EsperBERTo is a RoBERTa-like model specifically trained from scratch on the Esperanto language using a large corpus from the OSCAR and Leipzig Corpora Collection. It is designed to perform masked language modeling and other text-based prediction tasks. This model is ideal for understanding and generating Esperanto text.

Datasets

OSCAR Corpus (Esperanto): Extracted from Common Crawl dumps, filtered by language classification.
Leipzig Corpora Collection (Esperanto): Includes texts from news, literature, and Wikipedia.

Preprocessing

Trained a byte-level Byte-pair encoding tokenizer with a vocabulary size of 52,000 tokens.

Hyperparameters

Number of Epochs: 1
Batch Size per GPU: 64
Training Steps for Saving: 10,000
Limit of Saved Models: 2
Loss Calculation: Prediction loss only

Software and Libraries

Transformers Library Version: Transformers
Training Script: run_language_modeling.py

from transformers import pipeline

fill_mask = pipeline(
    "fill-mask",
    model="SamJoshua/EsperBERTo",
    tokenizer="SamJoshua/EsperBERTo"
)

fill_mask("Jen la komenco de bela <mask>.")

Evaluation Results

The model has not yet been evaluated on a standardized test set.
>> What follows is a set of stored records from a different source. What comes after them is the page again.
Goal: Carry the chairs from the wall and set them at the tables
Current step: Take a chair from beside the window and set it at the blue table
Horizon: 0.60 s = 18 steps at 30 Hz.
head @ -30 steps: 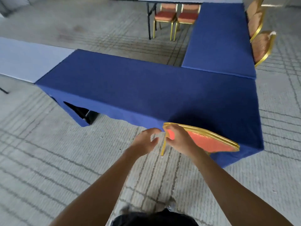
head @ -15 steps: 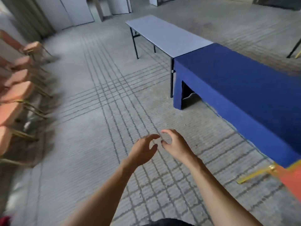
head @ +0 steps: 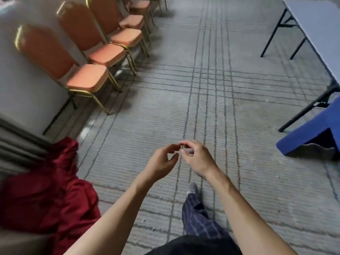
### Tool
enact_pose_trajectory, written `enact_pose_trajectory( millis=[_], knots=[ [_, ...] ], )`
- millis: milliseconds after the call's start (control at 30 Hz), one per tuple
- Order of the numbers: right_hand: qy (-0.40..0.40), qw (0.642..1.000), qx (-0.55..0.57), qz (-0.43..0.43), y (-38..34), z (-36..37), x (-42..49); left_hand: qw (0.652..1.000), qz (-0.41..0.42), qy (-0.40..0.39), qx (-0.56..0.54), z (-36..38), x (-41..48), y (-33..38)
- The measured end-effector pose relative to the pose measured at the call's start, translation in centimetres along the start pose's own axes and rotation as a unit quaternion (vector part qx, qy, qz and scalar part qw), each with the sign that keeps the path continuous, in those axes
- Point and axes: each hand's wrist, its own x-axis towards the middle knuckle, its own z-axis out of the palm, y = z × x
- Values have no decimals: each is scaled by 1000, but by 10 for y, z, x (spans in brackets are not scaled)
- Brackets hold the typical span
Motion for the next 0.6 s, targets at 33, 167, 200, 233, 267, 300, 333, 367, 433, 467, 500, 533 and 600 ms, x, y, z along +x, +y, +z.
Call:
enact_pose_trajectory(
  millis=[33,167,200,233,267,300,333,367,433,467,500,533,600],
  knots=[
    [-15,1000,4,-5,-1,9,22,1000,-16,14,-6,-12,11,-8],
    [-72,996,24,-43,-9,40,120,995,-65,76,-23,-60,68,-35],
    [-84,995,31,-45,-13,45,145,992,-79,94,-29,-73,83,-40],
    [-96,994,37,-44,-18,49,168,989,-93,113,-36,-86,96,-44],
    [-110,992,45,-44,-25,54,194,984,-106,135,-44,-101,110,-49],
    [-124,990,50,-44,-32,58,219,980,-115,155,-50,-116,124,-53],
    [-135,988,53,-47,-40,62,240,976,-118,174,-55,-129,135,-56],
    [-148,986,57,-49,-48,69,265,972,-125,192,-61,-144,148,-61],
    [-172,982,62,-48,-63,82,304,962,-143,218,-79,-167,165,-71],
    [-185,979,64,-51,-70,90,322,957,-150,231,-89,-178,173,-77],
    [-200,976,64,-57,-78,101,342,952,-156,244,-96,-192,181,-85],
    [-213,973,58,-64,-85,111,360,948,-159,256,-100,-204,189,-95],
    [-235,968,44,-76,-98,135,397,941,-167,276,-104,-233,205,-115]
  ],
)
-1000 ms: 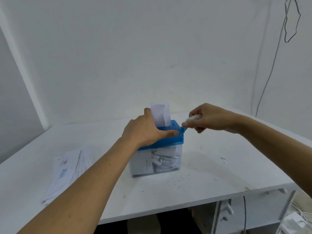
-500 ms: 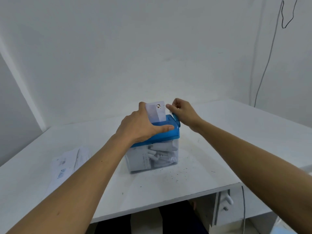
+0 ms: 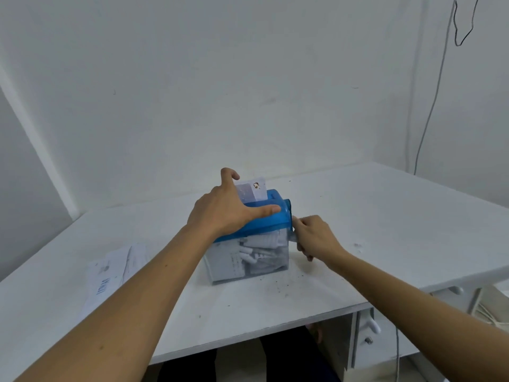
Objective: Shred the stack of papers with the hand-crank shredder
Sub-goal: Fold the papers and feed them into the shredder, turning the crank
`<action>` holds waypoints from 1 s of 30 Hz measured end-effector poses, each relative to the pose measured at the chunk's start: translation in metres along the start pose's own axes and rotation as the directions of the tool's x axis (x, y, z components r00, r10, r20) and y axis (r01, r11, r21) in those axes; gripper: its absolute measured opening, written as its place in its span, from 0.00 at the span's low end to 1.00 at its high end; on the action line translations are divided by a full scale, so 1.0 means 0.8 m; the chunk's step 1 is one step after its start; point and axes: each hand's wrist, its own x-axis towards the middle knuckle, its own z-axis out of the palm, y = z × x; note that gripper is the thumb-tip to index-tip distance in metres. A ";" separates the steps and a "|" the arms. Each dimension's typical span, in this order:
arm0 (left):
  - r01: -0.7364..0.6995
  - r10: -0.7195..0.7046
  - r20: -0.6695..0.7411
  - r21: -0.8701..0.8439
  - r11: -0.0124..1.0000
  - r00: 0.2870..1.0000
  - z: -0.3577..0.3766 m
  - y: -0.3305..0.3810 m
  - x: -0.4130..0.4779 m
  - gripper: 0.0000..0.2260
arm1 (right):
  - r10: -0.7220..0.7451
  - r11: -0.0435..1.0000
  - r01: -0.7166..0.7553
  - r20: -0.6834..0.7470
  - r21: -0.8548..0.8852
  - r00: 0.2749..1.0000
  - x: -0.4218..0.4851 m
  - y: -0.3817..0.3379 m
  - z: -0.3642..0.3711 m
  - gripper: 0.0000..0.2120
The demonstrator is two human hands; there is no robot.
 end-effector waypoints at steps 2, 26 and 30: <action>-0.004 0.004 0.008 -0.006 1.000 1.000 0.001 0.000 0.000 0.49 | -0.010 0.997 0.012 0.033 -0.072 0.999 -0.016 -0.010 -0.016 0.22; -0.096 0.098 0.023 -0.087 0.992 0.995 0.005 -0.010 0.008 0.44 | -0.146 0.988 0.135 -0.156 -0.077 0.977 0.094 -0.080 -0.029 0.22; -0.092 0.092 -0.013 -0.037 0.995 0.996 0.008 -0.009 0.011 0.43 | -0.025 1.000 0.027 -0.149 0.015 0.989 0.073 -0.026 0.005 0.24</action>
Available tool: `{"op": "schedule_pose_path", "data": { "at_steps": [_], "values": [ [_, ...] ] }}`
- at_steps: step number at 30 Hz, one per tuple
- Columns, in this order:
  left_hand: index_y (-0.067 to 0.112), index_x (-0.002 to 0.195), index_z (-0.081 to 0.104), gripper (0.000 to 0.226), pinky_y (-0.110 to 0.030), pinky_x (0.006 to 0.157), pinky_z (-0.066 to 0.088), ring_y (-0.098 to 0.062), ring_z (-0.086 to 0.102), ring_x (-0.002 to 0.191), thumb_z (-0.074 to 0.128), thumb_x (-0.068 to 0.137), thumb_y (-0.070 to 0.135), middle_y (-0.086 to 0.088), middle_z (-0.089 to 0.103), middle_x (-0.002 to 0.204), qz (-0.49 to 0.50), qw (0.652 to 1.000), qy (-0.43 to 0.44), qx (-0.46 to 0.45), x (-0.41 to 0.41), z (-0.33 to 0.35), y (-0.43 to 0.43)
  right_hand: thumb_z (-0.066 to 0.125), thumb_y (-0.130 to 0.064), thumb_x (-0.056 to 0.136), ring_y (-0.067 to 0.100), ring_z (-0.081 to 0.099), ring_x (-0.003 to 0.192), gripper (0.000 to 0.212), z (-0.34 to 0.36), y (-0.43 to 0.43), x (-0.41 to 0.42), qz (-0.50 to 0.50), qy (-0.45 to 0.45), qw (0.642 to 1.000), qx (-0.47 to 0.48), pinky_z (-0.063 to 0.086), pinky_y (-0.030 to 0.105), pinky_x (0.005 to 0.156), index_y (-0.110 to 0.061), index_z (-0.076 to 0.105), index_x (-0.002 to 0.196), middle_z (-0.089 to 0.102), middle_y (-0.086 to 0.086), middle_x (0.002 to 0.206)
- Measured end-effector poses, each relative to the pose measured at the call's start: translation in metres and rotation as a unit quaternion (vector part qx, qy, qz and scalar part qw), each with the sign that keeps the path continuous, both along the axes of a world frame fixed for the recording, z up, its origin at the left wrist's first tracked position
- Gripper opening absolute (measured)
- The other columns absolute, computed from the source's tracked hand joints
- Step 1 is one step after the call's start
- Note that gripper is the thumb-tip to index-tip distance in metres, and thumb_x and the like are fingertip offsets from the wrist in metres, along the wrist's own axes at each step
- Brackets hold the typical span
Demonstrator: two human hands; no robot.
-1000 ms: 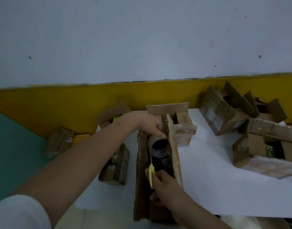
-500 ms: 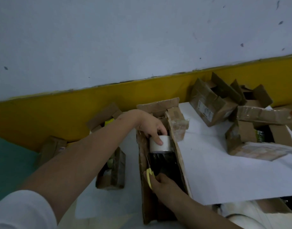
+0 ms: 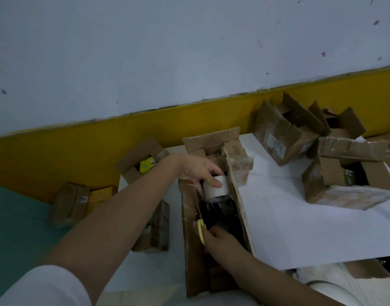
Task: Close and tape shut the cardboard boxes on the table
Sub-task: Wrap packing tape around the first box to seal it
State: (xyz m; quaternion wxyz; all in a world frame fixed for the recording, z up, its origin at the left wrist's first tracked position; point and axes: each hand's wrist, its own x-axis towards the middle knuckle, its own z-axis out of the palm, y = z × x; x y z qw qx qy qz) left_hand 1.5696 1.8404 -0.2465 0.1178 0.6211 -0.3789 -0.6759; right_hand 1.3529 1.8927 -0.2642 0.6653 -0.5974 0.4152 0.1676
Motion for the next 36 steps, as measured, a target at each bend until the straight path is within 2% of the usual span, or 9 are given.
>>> {"op": "schedule_pose_path", "data": {
  "at_steps": [4,8,12,14,18,23,27,32,36],
  "values": [
    [0.016,0.108,0.067,0.016,-0.043,0.087,0.057,-0.018,0.068,0.095,0.061,0.095,0.008,-0.004,0.068,0.108,0.016,1.000,0.003,-0.009,-0.001,-0.003,0.000,0.043,-0.071,0.089,0.022,0.056,0.105,0.062,0.004,-0.003,0.006,-0.052,0.011,0.998,0.033,0.059,0.032,0.072,-0.021,0.053,0.124,0.055,0.006,0.117],
    [0.015,0.108,0.068,0.016,-0.046,0.089,0.056,-0.023,0.067,0.098,0.062,0.094,0.008,-0.008,0.068,0.110,0.015,1.000,0.005,0.003,-0.001,-0.002,-0.004,0.047,-0.065,0.092,0.018,0.055,0.097,0.050,0.004,-0.002,0.012,-0.107,-0.009,0.993,0.051,0.060,0.035,0.077,-0.021,0.056,0.114,0.057,0.006,0.108],
    [0.018,0.106,0.068,0.015,-0.046,0.095,0.054,-0.018,0.065,0.102,0.064,0.093,0.012,-0.002,0.069,0.109,-0.044,0.998,-0.051,0.016,-0.003,0.009,-0.016,0.048,-0.063,0.093,0.020,0.057,0.097,0.048,0.000,-0.002,0.015,-0.126,-0.019,0.990,0.062,0.060,0.032,0.073,-0.021,0.057,0.114,0.058,0.008,0.106],
    [0.020,0.105,0.067,0.015,-0.049,0.098,0.052,-0.021,0.062,0.109,0.064,0.093,0.012,-0.004,0.066,0.116,-0.081,0.993,-0.081,0.032,-0.004,0.015,-0.023,0.047,-0.064,0.092,0.021,0.059,0.098,0.047,-0.004,0.000,0.015,-0.127,-0.029,0.990,0.057,0.060,0.029,0.071,-0.022,0.058,0.111,0.059,0.007,0.104],
    [0.019,0.105,0.068,0.015,-0.051,0.097,0.052,-0.027,0.060,0.117,0.065,0.092,0.012,-0.009,0.064,0.121,-0.102,0.990,-0.083,0.051,-0.004,0.015,-0.030,0.048,-0.061,0.093,0.020,0.060,0.090,0.050,-0.007,0.000,0.019,-0.153,-0.051,0.986,0.034,0.058,0.028,0.069,-0.015,0.061,0.107,0.058,0.006,0.091],
    [0.015,0.104,0.070,0.015,-0.049,0.091,0.056,-0.023,0.068,0.102,0.068,0.090,0.012,-0.011,0.069,0.115,-0.099,0.990,-0.099,0.016,-0.005,0.015,-0.033,0.047,-0.053,0.097,0.016,0.058,0.079,0.050,-0.006,-0.003,0.021,-0.141,-0.057,0.988,-0.025,0.055,0.023,0.059,-0.006,0.061,0.109,0.058,0.004,0.084],
    [0.012,0.107,0.072,0.019,-0.044,0.084,0.059,-0.013,0.071,0.085,0.071,0.088,0.014,-0.002,0.072,0.100,-0.095,0.988,-0.118,-0.018,-0.006,0.018,-0.034,0.047,-0.050,0.098,0.015,0.058,0.076,0.045,-0.005,-0.005,0.020,-0.133,-0.060,0.988,-0.058,0.053,0.022,0.054,-0.007,0.061,0.103,0.059,0.003,0.082],
    [0.011,0.109,0.072,0.023,-0.042,0.082,0.060,-0.015,0.070,0.087,0.073,0.087,0.018,-0.002,0.072,0.098,-0.098,0.985,-0.135,-0.035,-0.009,0.020,-0.035,0.047,-0.051,0.098,0.015,0.059,0.077,0.046,-0.004,-0.006,0.018,-0.127,-0.052,0.989,-0.052,0.052,0.022,0.052,-0.007,0.062,0.102,0.060,0.004,0.081],
    [0.015,0.101,0.072,0.013,-0.042,0.082,0.060,-0.014,0.069,0.087,0.072,0.087,0.016,-0.002,0.071,0.097,-0.087,0.988,-0.129,-0.027,-0.010,0.017,-0.034,0.048,-0.051,0.097,0.016,0.059,0.076,0.049,-0.003,-0.005,0.018,-0.128,-0.057,0.989,-0.044,0.053,0.023,0.054,-0.004,0.061,0.102,0.059,0.003,0.078]
  ]
}}
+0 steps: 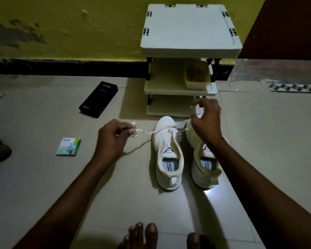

Future updates will include evaluation metrics such as perplexity and accuracy on a held-out validation set.

Intended Uses & Limitations

Intended Uses: This model is intended for researchers, developers, and language enthusiasts who wish to explore Esperanto language processing for tasks like text generation, sentiment analysis, and more.

Limitations:

The model is trained only for one epoch due to computational constraints, which may affect its understanding of more complex language structures.
As the model is trained on public web text, it may inadvertently learn and replicate social biases present in the training data.

Feel free to contribute to the model by fine-tuning on specific tasks or extending its training with more data or epochs. This model serves as a baseline for further research and development in Esperanto language modeling.